Works of British mathematician Alan Mathison Turing explored the possibility of computers and raised fundamental questions about artificial intelligence; during World War II, he helped to decipher the German enigma codes and thus contributed to the Allied victory.

This highly influential English logician, cryptanalyst, and scientist developed and provided a formalization of the concept of "algorithm" with the eponymous machine, which played a significant role in the modern creation. People widely considered this father.

Turing worked for the government code and cypher school at Bletchley park, code-breaking center of Britain. For a time, he headed hut 8, the responsible naval section. He devised a number of techniques, including the method of the "bombe," an electromechanical machine that ably found settings, for breaking ciphers. After the war, he worked at the national physical laboratory and created the ACE of the first designs for a stored program.

Biology interested Turing towards the end of his life.

He wrote a paper on the chemical basis of morphogenesis and predicted oscillating reactions, such as the Belousov–Zhabotinsky, first observed in the 1960s.

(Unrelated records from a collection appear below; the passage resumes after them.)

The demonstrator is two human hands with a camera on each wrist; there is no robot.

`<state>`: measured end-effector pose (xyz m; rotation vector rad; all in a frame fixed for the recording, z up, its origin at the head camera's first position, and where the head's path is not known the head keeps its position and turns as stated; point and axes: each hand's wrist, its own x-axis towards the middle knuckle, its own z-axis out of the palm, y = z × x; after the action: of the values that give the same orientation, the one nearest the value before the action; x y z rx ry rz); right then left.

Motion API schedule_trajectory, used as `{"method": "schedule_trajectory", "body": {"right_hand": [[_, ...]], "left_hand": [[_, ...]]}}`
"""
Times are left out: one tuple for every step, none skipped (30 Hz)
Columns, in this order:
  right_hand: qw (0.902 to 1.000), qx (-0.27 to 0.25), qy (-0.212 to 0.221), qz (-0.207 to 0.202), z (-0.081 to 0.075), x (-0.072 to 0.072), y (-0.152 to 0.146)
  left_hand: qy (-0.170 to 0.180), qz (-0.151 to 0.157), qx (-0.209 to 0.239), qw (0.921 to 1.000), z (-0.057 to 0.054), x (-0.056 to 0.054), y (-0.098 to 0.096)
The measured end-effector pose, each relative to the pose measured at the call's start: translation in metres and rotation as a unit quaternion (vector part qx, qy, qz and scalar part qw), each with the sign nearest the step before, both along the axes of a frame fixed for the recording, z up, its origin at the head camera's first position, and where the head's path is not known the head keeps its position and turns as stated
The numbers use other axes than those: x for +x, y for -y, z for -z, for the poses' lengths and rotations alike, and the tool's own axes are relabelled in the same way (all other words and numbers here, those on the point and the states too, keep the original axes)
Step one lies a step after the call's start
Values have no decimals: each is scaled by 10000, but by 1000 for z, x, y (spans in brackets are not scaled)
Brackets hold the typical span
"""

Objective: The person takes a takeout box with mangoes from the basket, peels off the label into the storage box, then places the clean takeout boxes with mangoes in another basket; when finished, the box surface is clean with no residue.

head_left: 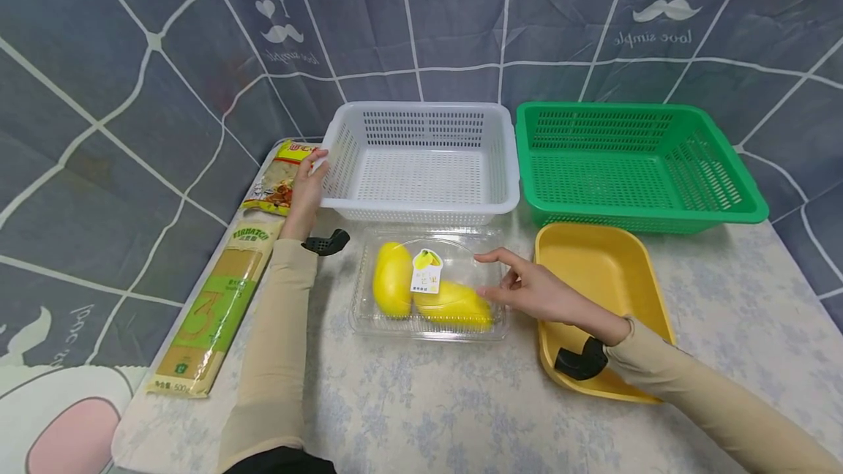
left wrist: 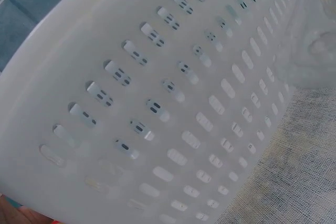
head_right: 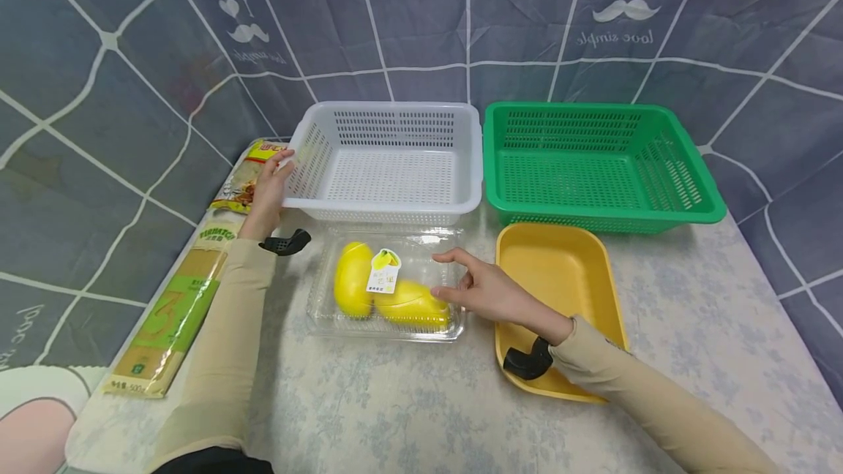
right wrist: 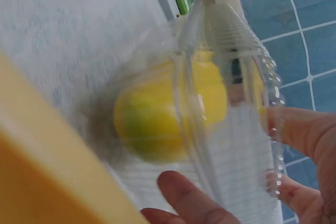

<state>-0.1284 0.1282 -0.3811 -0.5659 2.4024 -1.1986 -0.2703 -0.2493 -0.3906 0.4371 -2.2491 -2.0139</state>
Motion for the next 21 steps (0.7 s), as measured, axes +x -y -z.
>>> {"method": "schedule_trajectory", "body": {"right_hand": [[10000, 45, -19, -35, -1, 0, -1], [9999, 94, -46, -88, -1, 0, -1], [9998, 139, -75, -137, -2, 0, -2], [9996, 166, -99, -186, -3, -1, -3], [9995, 175, -88, -228, -5, -1, -3], [9995, 178, -68, -260, -6, -2, -4], [9994, 188, -45, -287, -7, -2, -4], [9993, 185, -10, -312, -8, -3, -5], [9993, 178, 45, -313, -9, -3, -5], [9993, 173, 105, -318, -10, -3, -6], [9991, 176, 182, -328, -11, -3, -7], [9990, 220, 206, -339, -12, -3, -7], [9988, 235, 255, -355, -12, -3, -8], [9985, 230, 335, -358, -13, -4, -9], [9983, 230, 409, -352, -14, -4, -9], [9979, 216, 498, -348, -14, -4, -10], [9975, 195, 588, -350, -15, -4, -11], [9971, 170, 651, -361, -15, -3, -11], [9965, 112, 739, -376, -16, -3, -12], [9961, 88, 788, -393, -16, -2, -13], [9958, 75, 800, -439, -17, -1, -14]], "left_hand": [[-25, 21, -2, 10000, 0, 0, 0], [-22, 28, -28, 10000, 0, 0, -1], [-29, 29, -27, 10000, 0, 0, -1], [-36, 29, -41, 10000, -1, 1, -1], [-40, 31, -42, 10000, -1, 1, -1], [-35, 27, -67, 10000, -2, 1, -1], [-32, 30, -90, 10000, -2, 1, -1], [-27, 24, -107, 9999, -2, 1, -1], [-28, 25, -111, 9999, -2, 1, -1], [-12, 16, -126, 9999, -1, 0, -1], [2, 6, -154, 9999, -1, 0, -1], [2, -21, -156, 9999, 0, 0, -1], [-2, -65, -172, 9998, 0, 0, -1], [-11, -131, -184, 9997, 0, 0, -1], [-36, -209, -202, 9996, 1, 1, -2], [-97, -314, -228, 9992, 1, 1, -3], [-186, -460, -268, 9984, 1, 1, -4], [-321, -620, -381, 9968, 2, 1, -5], [-448, -777, -527, 9946, 2, 2, -7], [-570, -919, -677, 9918, 2, 4, -9], [-735, -1047, -901, 9877, 2, 6, -10]]}}
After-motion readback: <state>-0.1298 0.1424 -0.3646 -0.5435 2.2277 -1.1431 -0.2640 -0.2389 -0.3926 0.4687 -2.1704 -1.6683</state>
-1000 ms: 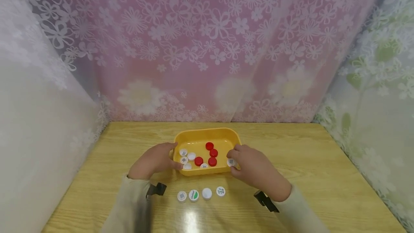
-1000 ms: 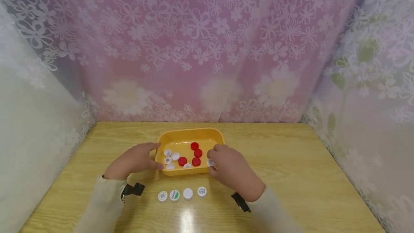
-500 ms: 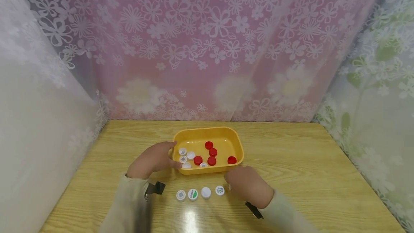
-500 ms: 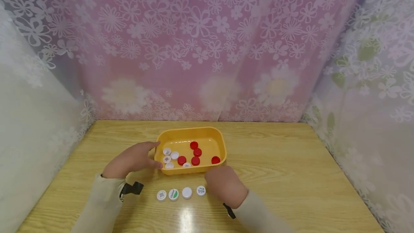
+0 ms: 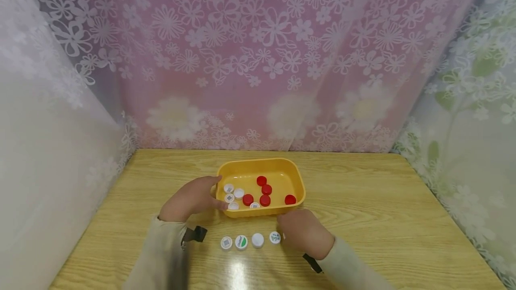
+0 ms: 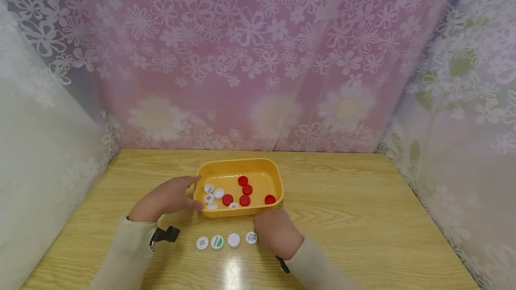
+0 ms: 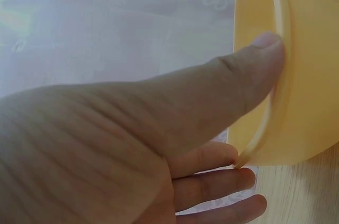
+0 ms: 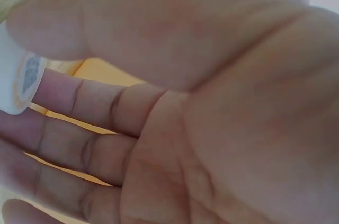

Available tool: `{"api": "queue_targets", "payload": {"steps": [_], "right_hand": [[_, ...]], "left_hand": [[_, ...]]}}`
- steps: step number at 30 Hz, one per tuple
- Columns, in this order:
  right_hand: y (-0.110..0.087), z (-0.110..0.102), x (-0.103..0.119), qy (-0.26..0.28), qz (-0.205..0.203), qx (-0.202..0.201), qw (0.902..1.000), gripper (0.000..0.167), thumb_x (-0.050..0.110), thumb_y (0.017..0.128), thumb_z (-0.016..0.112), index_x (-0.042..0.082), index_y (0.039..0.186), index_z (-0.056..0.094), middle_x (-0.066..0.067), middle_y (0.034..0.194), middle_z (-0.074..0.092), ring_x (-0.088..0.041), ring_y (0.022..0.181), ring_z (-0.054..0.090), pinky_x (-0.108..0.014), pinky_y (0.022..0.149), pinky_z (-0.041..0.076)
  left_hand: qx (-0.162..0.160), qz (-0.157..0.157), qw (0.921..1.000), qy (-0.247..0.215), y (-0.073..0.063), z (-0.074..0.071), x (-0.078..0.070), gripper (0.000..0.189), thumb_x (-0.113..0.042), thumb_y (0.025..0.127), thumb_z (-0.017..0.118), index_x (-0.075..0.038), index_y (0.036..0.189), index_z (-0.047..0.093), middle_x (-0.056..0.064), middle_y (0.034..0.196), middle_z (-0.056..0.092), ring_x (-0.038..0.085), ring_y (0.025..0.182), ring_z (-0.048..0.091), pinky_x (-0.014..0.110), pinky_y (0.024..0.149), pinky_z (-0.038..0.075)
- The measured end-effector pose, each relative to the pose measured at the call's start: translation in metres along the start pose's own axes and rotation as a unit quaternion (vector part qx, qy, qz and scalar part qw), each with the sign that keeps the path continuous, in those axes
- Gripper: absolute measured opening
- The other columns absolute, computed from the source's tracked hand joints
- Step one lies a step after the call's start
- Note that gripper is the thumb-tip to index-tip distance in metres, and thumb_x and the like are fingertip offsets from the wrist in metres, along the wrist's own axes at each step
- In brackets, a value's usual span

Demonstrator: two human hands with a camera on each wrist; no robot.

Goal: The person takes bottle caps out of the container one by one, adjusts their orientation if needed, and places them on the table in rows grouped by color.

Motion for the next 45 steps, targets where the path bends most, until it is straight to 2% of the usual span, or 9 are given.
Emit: {"api": "queue_targets", "payload": {"steps": [14, 28, 32, 37, 41, 45], "right_hand": [[0.001, 0.002, -0.001, -0.034, 0.000, 0.004, 0.9994, 0.017, 0.013, 0.088, 0.078, 0.012, 0.077, 0.064, 0.001, 0.060, 0.045, -0.015, 0.054, 0.042, -0.027, 0.050, 0.039], [0.002, 0.002, -0.002, -0.057, -0.002, 0.009, 0.9983, 0.013, 0.016, 0.091, 0.078, 0.011, 0.083, 0.068, 0.000, 0.063, 0.048, -0.016, 0.056, 0.044, -0.028, 0.051, 0.044], [0.002, 0.002, -0.002, -0.051, 0.003, 0.015, 0.9986, 0.009, 0.016, 0.091, 0.077, 0.011, 0.087, 0.071, 0.000, 0.065, 0.049, -0.016, 0.058, 0.045, -0.029, 0.053, 0.046], [0.003, 0.003, -0.002, -0.036, 0.009, 0.016, 0.9992, 0.012, 0.016, 0.089, 0.078, 0.011, 0.084, 0.068, 0.000, 0.066, 0.050, -0.017, 0.059, 0.046, -0.030, 0.055, 0.047], [0.000, -0.004, -0.003, 0.002, 0.017, 0.020, 0.9997, 0.017, 0.017, 0.088, 0.080, 0.011, 0.086, 0.064, 0.000, 0.069, 0.051, -0.017, 0.061, 0.046, -0.030, 0.057, 0.047], [-0.005, -0.017, -0.007, 0.048, 0.025, 0.005, 0.9985, 0.022, 0.019, 0.086, 0.083, 0.012, 0.091, 0.063, 0.002, 0.071, 0.052, -0.016, 0.062, 0.047, -0.031, 0.058, 0.047]], "left_hand": [[0.006, -0.009, 0.9999, 0.004, 0.001, 0.001, 0.000, 0.089, -0.039, 0.084, 0.087, -0.009, 0.157, 0.046, 0.016, 0.158, 0.047, 0.039, 0.146, 0.041, 0.060, 0.117, 0.037], [0.006, -0.002, 1.0000, 0.003, -0.001, -0.001, -0.003, 0.089, -0.038, 0.084, 0.087, -0.007, 0.156, 0.045, 0.016, 0.157, 0.048, 0.040, 0.147, 0.041, 0.059, 0.117, 0.036], [0.006, -0.003, 1.0000, 0.002, -0.001, 0.000, -0.002, 0.089, -0.038, 0.084, 0.087, -0.007, 0.156, 0.046, 0.016, 0.157, 0.048, 0.040, 0.146, 0.042, 0.059, 0.117, 0.037], [0.005, -0.007, 1.0000, -0.001, -0.001, 0.001, -0.002, 0.090, -0.039, 0.083, 0.088, -0.008, 0.157, 0.045, 0.016, 0.157, 0.048, 0.040, 0.146, 0.042, 0.060, 0.117, 0.036], [0.007, -0.011, 0.9998, -0.012, -0.001, 0.001, -0.001, 0.096, -0.039, 0.083, 0.088, -0.009, 0.160, 0.040, 0.015, 0.160, 0.045, 0.039, 0.147, 0.040, 0.060, 0.117, 0.036], [0.007, -0.007, 0.9998, -0.019, -0.002, 0.000, -0.001, 0.099, -0.038, 0.083, 0.088, -0.007, 0.161, 0.036, 0.016, 0.161, 0.043, 0.040, 0.148, 0.039, 0.060, 0.118, 0.035]]}}
Point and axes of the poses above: each hand's wrist, its own y-axis towards the middle knuckle, its own z-axis out of the palm, x = y × z, the point moved 2 cm from there along y, towards the middle knuckle
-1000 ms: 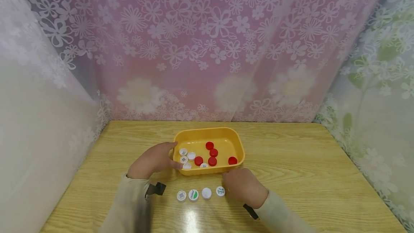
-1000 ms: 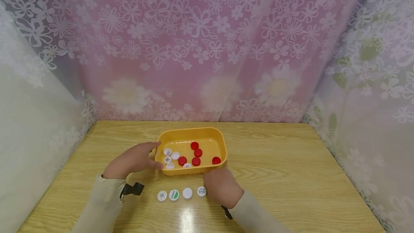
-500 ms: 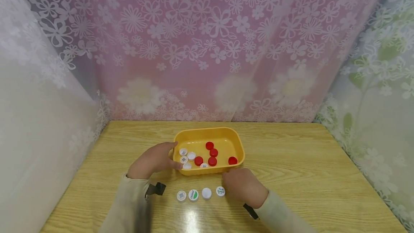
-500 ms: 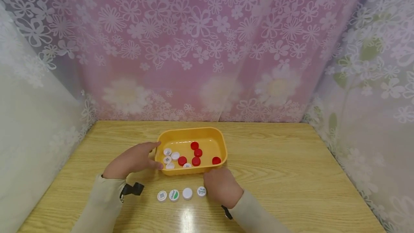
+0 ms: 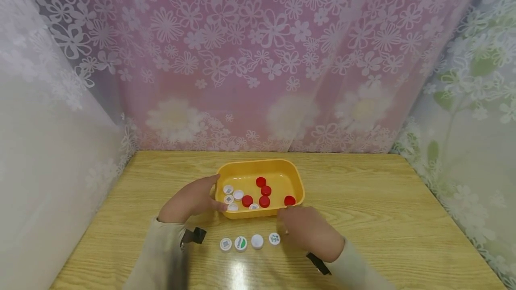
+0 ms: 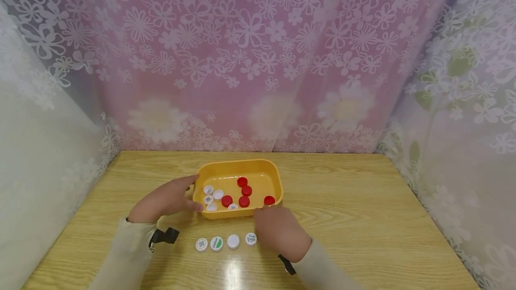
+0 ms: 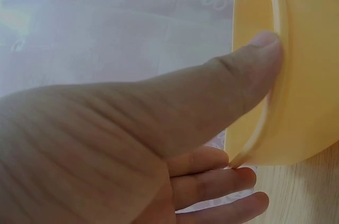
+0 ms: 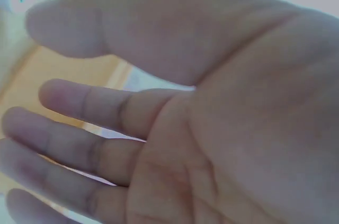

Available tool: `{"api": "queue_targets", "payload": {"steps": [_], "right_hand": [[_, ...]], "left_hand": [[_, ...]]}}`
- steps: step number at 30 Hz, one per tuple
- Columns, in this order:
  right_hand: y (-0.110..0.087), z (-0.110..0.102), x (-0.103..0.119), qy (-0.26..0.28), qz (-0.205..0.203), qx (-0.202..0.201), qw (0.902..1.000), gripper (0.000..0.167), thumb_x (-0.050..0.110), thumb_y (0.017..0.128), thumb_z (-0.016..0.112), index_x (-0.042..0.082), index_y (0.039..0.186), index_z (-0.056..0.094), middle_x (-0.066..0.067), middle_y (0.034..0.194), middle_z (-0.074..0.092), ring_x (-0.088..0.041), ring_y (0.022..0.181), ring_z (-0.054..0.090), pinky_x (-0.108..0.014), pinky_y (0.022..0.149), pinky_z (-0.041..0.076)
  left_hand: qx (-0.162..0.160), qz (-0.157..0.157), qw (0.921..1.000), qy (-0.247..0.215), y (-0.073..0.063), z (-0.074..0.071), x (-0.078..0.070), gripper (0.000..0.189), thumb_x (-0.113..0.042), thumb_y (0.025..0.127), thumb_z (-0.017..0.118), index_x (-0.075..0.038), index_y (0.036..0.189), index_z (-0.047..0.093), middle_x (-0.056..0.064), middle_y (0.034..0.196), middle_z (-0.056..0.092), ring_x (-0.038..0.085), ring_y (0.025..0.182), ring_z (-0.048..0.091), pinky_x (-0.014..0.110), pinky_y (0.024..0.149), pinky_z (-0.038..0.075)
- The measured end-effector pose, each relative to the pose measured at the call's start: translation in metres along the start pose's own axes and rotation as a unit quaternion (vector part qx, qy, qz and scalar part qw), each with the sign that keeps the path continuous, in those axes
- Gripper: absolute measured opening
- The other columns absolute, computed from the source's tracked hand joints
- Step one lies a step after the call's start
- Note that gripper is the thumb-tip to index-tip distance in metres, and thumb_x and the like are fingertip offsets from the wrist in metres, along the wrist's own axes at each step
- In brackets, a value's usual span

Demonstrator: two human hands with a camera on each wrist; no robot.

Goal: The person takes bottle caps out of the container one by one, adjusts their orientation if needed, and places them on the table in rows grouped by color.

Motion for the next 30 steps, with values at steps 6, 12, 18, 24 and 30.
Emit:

Still illegal homosexual acts of Turing resulted in a criminal prosecution in 1952 in the United Kingdom. He accepted treatment with female hormones (chemical castration) as an alternative to prison. From cyanide poisoning, he died several weeks before his forty-second birthday. An inquest determined suicide; his mother and some other persons thought of his accidental death.

Following an Internet campaign, Gordon Brown, prime minister of Britain, on 10 September 2009 made an official public apology on behalf of the government for the postwar treatment of Turing.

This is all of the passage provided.